There are other types of molecular tests in advanced development. Some of these tests use “LAMP” (Loop Mediated Iosthermal Amplification, Wikipedia, 2021) to break the DNA bonds and amplify the DNA. The big advantage of LAMP is that it does not require thermal cycling, so can be implemented as a rapid test (about half an hour, not to be confused with the less accurate antigen tests), with much less expensive equipment. This potential for rapid, inexpensive, wide spread, highly accurate (same standard as PCR) testing has great potential in the fight against pandemics. Some candidates recently received Emergency Use Authorization in the U.S. (FDA, 2021), or are entering trials shortly (R.G. Atkinson, pers. comm., Jan.19, 2021).

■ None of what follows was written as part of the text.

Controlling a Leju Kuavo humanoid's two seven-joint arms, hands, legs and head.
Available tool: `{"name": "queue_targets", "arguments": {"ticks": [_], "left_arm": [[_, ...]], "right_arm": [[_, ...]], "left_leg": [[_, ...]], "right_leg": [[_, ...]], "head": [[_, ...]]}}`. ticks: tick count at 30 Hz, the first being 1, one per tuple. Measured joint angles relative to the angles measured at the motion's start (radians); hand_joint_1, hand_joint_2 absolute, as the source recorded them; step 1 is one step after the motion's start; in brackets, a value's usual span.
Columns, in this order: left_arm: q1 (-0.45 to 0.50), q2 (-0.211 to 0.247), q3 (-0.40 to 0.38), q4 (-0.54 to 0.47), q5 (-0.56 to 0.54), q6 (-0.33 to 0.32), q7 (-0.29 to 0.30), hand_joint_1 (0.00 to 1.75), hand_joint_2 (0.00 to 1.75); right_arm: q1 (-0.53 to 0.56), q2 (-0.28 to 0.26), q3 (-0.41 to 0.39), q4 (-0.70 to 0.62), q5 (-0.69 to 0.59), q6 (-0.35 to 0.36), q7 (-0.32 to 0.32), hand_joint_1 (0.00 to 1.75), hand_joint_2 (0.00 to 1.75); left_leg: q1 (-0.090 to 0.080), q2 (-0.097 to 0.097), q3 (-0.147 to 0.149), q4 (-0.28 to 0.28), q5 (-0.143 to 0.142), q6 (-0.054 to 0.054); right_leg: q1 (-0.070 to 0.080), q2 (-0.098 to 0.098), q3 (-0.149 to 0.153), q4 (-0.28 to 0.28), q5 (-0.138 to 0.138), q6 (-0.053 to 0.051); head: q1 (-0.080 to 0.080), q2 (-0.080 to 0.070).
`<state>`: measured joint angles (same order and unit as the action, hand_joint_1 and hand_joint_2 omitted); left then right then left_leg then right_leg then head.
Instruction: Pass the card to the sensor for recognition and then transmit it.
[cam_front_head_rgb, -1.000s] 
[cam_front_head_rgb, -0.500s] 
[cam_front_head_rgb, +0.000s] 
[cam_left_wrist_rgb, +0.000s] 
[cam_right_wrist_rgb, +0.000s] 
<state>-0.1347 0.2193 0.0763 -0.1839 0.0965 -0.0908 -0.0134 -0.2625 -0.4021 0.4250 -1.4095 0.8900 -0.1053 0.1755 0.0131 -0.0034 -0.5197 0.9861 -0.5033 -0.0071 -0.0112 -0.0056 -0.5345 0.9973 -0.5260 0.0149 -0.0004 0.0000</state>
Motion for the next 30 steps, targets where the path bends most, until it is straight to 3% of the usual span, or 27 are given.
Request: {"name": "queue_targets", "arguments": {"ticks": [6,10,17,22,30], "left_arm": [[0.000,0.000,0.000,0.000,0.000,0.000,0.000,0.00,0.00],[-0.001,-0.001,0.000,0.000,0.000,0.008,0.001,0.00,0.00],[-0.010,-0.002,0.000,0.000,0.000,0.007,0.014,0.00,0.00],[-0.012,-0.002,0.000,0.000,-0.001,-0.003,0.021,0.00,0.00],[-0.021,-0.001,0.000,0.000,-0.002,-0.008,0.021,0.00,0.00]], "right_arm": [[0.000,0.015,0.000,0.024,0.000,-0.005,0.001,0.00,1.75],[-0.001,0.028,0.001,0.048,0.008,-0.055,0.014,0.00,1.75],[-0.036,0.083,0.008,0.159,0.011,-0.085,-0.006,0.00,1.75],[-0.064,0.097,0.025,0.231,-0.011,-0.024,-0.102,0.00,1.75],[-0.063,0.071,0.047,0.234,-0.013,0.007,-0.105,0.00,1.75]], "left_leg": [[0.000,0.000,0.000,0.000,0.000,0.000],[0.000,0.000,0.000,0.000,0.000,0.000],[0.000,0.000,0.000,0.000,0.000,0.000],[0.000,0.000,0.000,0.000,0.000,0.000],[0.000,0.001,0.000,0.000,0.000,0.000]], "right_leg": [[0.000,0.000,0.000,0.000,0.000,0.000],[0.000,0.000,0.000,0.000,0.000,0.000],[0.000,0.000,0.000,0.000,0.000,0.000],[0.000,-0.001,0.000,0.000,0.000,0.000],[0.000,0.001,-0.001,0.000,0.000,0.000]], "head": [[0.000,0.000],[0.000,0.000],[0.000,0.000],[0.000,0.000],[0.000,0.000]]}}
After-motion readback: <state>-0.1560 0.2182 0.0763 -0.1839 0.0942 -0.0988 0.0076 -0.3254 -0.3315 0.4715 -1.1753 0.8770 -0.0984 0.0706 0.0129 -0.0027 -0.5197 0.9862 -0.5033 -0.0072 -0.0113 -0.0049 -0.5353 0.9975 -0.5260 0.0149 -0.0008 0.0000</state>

All of these molecular tests can be modified quickly to seek out new variants of Covid 19, the flu, or other diseases. Different fluorophores that glow with different colours can be used for each variant or disease, so one test can seek many different things at once, and the test results can be colour coded (R.G. Atkinson, pers. comm., Jan.19, 2021). Molecular tests will play a large part in the future response to pandemics and our “return to normal”.

¹ Robert G. Atkinson, Co-Founder of Anavasi Diagnostics, Woodinville, Washington, USA – and author’s brother.